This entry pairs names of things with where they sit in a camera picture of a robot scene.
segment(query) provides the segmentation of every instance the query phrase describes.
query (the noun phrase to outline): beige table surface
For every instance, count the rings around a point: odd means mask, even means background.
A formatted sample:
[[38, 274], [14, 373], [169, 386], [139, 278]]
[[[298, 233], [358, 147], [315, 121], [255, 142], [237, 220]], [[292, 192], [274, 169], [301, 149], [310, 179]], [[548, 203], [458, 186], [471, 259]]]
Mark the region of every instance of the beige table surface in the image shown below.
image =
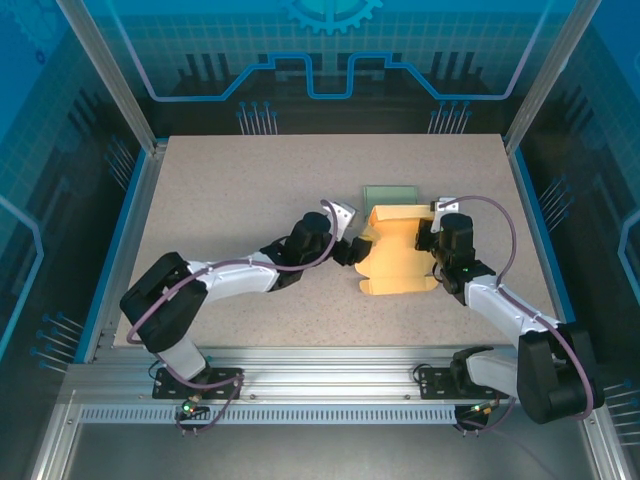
* * *
## Brief:
When you copy the listing above, reproduce every line exactly and skip the images.

## Written solution:
This entry pairs names of things with where they sit in a camera picture of a robot scene.
segment(query) provides the segmentation of every instance the query phrase describes.
query (the noun phrase to outline): beige table surface
For every instance, count the rings around a point: odd means mask, even means background.
A formatted sample:
[[38, 274], [14, 373], [169, 386], [139, 278]]
[[[298, 233], [358, 147], [315, 121], [255, 142], [237, 220]], [[292, 192], [274, 169], [301, 149], [310, 179]], [[548, 203], [458, 186], [471, 259]]]
Mark the region of every instance of the beige table surface in the image shown below.
image =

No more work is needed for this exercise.